[What you are asked to do]:
Give the data again in its entirety, exactly as provided.
--- START ---
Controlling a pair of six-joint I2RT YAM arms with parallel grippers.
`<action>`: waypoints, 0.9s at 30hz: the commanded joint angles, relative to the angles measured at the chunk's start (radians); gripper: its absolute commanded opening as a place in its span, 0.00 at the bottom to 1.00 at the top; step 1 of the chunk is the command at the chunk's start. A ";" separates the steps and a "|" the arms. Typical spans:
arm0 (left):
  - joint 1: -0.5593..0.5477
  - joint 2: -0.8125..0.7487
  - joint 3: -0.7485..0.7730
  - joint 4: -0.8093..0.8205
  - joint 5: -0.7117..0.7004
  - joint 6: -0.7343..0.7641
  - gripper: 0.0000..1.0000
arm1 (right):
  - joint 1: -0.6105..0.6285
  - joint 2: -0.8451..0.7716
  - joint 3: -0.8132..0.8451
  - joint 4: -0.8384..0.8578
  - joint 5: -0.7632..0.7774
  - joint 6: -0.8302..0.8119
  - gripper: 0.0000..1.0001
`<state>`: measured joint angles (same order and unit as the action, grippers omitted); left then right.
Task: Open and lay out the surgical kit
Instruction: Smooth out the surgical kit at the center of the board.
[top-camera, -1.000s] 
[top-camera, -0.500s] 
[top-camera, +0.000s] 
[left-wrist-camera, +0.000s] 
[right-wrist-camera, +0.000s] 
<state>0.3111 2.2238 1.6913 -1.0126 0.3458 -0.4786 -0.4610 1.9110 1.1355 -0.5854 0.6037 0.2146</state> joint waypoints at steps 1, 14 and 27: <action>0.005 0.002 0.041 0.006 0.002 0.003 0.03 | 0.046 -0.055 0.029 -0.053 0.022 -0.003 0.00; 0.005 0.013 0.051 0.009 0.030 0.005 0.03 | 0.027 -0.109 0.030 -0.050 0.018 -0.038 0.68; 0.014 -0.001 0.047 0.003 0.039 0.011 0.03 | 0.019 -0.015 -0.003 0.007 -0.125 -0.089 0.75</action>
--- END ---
[Exercise solution]:
Controlling a pair of six-joint I2RT YAM arms with parallel grippers.
`<action>`: waypoints, 0.9s at 30hz: the commanded joint angles, relative to the angles measured at the chunk's start (radians); gripper: its absolute commanded opening as a place in its span, 0.00 at the bottom to 1.00 at the top; step 1 of the chunk is the command at the chunk's start. A ";" separates the steps and a "|" the arms. Typical spans:
arm0 (left):
  - joint 1: -0.5593..0.5477
  - joint 2: -0.8125..0.7487
  - joint 3: -0.7485..0.7730
  - joint 4: -0.8093..0.8205
  - joint 5: -0.7117..0.7004
  - joint 6: -0.7343..0.7641
  - gripper: 0.0000..1.0000
arm1 (right):
  - joint 1: -0.6105..0.6285
  - joint 2: -0.8451..0.7716
  - joint 3: -0.8132..0.8451
  - joint 4: -0.8384..0.8578
  - joint 5: -0.7632..0.7774
  - joint 6: -0.8302..0.8119
  - gripper: 0.0000..1.0001
`<state>`: measured joint angles (same order and unit as the action, grippers omitted); left then right.
Task: Open and lay out the surgical kit
Instruction: Smooth out the surgical kit at the center of the board.
[top-camera, -1.000s] 
[top-camera, -0.500s] 
[top-camera, +0.000s] 
[left-wrist-camera, +0.000s] 
[right-wrist-camera, +0.000s] 
<state>0.3111 2.2238 1.6913 -1.0126 0.3458 -0.4786 -0.4610 1.9110 1.1355 -0.5854 0.6037 0.2146</state> joint waypoints at steps 1, 14 and 27: <action>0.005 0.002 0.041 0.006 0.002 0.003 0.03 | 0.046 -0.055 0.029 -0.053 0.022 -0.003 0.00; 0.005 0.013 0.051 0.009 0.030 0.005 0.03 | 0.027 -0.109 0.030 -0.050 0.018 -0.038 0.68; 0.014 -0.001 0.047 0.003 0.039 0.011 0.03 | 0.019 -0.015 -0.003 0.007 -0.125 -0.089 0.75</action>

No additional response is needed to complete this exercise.